ПРИЕЗД В МОСКВУ
Во второй половине марта 1918 года я приехал в Москву с юга, где потерял в степях след Добровольческой армии7. Шел пятый месяц большевистской власти. Уже был подписан Брест-Литовский мир. Советское центральные учреждения переехали из Петрограда в Москву. Забыть существование Советской власти невозможно — город окружен кольцом продовольственных отрядов, по улицам то и дело проходят взводы молодцеватых латышей.
Кремль для обывателей уже недоступен. Большевики в своих газетах упорно пишут об осуществлении всех своих программ. Не только говорят, но и осуществляют. Банки были национализированы еще в начале декабря8. Все время происходят конфискации товарных складов и магазинов. Кажется достаточно фактов, чтобы убедиться, что большевики действуют всерьез. Но широкий обыватель это понимает очень плохо. Он только недоволен — ругает большевиков за предательство, ужасается росту цен, но совершенно не ощущает, что наступают времена антихристовые, не собирается изменять свою жизнь, а только собирается несколько приспособиться к обстоятельствам.
В этом отношении какую-то особую слепоту проявляет [неразборчиво]вой элемент. Национализация банков не явилась достаточным предупреждением. Купцы смирно сидели в своих лавках и складах, с какой-то непонятной покорностью ожидая, когда коммунистическая власть отберет от них имущество. Интеллигенция еще читала свободные газеты — когда были закрыты московские, еще несколько недель приходили петроградские — и ограничивалась руганью большевиков. Никто не сомневался, что это ненадолго. Настроение было выжидательное. Тысячи офицеров сидели в Москве, никуда не собираясь ехать. Лиц, активно работавших против большевиков, в Москве было, может быть, несколько десятков.
В те времена большевики держались, несомненно только благодаря этому неопределенно рассеянному наблюдению общества, благодаря непонятно откуда пришедшей уверенности, что большевистская власть без всяких воздействий скоро падет, исчезнет сама собой. Советская власть была еще плохо организована. Чека еще не являлась могущественным аппаратом, пустившим щупальца во все поры общества. В те времена Чека била направо и налево еще в значительной степени вслепую. Если бы тогда в Москве существовала организованная группа людей, то можно было бы извне, а главное, проникнув в советские учреждения, изнутри атаковать большевиков.
Но русские люди этого не понимали. У большевиков не хватало своих людей для заполнения всех мест в комиссариатах, они даже не могли производить строгую проверку всех лиц, поступивших на службу. Все учреждения были заполнены контрреволюционерами.
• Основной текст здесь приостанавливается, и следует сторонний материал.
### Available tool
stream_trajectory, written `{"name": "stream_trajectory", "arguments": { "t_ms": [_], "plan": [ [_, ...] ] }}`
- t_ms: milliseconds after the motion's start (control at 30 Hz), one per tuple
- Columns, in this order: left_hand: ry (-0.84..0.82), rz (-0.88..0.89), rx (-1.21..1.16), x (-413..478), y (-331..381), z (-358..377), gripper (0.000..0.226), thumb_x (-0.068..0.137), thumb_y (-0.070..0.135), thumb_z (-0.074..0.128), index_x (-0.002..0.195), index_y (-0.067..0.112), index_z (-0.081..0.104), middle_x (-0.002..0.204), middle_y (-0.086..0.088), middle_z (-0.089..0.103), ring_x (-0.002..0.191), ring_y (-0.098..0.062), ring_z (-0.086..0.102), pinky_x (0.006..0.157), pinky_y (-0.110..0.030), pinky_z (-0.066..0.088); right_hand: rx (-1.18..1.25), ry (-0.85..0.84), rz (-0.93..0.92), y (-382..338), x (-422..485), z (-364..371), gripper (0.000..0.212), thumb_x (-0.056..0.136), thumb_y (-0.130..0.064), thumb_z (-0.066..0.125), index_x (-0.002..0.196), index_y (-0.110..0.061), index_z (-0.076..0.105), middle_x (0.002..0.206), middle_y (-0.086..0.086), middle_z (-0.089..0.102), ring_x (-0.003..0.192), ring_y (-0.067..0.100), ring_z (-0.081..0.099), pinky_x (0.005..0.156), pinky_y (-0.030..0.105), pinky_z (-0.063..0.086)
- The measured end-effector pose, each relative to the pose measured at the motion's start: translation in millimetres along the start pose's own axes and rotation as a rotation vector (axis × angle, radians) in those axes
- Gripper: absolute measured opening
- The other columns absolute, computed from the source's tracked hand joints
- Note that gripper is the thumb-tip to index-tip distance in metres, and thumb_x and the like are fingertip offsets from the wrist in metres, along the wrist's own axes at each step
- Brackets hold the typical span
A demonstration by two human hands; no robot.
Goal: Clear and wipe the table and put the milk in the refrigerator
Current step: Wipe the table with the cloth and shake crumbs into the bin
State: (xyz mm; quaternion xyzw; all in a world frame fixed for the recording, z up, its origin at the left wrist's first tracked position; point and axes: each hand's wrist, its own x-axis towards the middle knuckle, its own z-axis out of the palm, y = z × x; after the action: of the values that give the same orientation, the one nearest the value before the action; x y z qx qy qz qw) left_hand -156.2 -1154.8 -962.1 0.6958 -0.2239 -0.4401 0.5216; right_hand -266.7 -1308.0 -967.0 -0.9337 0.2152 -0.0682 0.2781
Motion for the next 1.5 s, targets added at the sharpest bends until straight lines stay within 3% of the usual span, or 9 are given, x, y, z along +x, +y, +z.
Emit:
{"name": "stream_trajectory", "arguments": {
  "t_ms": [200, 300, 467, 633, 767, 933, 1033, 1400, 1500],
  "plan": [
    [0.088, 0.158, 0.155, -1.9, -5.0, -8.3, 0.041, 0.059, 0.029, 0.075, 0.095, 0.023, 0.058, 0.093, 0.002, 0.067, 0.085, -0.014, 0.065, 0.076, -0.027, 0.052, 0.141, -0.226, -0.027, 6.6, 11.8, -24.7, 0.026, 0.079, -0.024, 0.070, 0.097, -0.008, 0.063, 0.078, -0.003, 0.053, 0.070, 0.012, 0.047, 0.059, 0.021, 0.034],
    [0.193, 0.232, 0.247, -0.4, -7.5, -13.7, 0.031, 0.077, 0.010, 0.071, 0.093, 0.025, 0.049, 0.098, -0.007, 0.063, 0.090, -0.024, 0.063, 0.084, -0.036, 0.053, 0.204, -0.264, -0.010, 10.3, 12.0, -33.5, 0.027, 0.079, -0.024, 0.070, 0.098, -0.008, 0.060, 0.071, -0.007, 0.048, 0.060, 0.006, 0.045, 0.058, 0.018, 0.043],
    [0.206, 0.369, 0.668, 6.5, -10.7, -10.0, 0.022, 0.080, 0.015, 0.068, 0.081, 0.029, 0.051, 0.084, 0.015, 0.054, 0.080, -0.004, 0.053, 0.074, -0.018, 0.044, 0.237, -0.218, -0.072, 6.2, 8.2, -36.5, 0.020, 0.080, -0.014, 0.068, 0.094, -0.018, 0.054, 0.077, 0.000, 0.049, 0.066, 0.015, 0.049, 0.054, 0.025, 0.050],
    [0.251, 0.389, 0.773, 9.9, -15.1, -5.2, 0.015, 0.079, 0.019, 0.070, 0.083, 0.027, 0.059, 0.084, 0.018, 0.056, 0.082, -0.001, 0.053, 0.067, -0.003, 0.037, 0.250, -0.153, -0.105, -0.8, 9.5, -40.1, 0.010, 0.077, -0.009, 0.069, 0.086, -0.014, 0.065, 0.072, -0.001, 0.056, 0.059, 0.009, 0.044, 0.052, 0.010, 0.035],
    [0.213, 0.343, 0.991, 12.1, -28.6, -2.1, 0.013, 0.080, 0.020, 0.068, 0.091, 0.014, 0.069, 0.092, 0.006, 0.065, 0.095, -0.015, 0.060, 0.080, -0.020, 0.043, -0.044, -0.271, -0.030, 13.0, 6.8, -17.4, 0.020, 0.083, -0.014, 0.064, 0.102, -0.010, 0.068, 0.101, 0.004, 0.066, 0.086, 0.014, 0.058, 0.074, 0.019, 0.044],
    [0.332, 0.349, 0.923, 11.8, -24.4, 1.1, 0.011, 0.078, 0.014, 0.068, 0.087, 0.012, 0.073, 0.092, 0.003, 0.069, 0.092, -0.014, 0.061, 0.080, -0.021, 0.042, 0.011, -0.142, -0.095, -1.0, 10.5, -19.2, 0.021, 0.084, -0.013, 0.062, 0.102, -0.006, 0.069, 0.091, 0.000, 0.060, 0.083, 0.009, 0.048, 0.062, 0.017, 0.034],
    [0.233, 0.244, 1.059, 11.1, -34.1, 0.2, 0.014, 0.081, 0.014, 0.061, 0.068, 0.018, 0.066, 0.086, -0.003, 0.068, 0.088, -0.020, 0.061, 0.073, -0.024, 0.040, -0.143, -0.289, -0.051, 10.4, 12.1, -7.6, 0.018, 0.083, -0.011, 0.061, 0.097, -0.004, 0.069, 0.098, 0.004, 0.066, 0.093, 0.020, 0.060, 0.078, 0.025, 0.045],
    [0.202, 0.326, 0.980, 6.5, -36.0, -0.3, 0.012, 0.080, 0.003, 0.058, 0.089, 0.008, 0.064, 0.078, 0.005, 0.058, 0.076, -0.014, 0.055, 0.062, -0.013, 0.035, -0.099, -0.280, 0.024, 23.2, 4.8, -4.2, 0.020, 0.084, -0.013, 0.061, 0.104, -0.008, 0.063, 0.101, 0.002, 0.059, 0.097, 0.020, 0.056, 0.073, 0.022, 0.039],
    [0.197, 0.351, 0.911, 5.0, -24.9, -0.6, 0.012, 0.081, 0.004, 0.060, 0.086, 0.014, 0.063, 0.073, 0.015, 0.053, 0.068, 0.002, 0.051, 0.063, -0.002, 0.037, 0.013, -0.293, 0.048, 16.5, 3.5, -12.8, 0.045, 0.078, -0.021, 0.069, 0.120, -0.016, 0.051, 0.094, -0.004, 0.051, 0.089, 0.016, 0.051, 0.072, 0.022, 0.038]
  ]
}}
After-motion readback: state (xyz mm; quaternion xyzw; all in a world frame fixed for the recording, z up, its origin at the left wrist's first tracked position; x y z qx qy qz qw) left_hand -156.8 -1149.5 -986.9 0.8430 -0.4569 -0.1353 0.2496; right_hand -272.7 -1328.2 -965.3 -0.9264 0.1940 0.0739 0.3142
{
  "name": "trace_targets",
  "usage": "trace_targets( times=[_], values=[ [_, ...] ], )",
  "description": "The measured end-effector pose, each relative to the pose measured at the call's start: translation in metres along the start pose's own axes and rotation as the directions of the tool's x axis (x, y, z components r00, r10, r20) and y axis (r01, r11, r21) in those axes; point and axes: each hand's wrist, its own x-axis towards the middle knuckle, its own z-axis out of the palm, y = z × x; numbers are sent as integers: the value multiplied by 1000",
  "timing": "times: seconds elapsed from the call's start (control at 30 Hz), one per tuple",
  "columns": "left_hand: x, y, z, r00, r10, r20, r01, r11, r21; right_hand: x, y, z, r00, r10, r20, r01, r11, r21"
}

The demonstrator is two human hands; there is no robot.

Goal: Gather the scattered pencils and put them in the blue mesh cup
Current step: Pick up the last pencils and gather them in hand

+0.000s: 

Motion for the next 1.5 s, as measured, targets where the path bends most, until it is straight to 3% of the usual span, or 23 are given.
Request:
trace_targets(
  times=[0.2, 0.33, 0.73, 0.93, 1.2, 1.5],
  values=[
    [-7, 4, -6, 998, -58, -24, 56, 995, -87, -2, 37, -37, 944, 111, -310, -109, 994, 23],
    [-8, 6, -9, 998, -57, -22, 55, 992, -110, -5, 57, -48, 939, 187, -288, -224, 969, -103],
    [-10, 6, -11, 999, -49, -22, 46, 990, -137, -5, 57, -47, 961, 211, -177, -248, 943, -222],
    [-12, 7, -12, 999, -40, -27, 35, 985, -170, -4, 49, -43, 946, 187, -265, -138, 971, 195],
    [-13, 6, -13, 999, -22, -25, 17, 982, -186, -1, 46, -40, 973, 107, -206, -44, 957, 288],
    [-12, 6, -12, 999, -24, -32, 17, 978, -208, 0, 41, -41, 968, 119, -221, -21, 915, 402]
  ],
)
Большая часть этих противников советского строя честно служила своим новым хозяевам и их руками большевики закрепляли свое дело... При помощи А. И. Ашуба-Ильзена, бывшего члена Земского союза, автор был устроен на службу в Наркомат торговли и промышленности — ред.). Я не думаю, что он (Ашуб-Ильзен — ред.) исполнял какие-то контрреволюционные поручения, то есть был шпионом. Но по своей культуре был иностранцем, для которого Россия, взбаламученная большевиками, оказалась наиболее подходящим местом для собственного устройства. Ашуб-Ильзен был очень типичен для тех нерусских элементов, в которых большевики сразу нашли опору.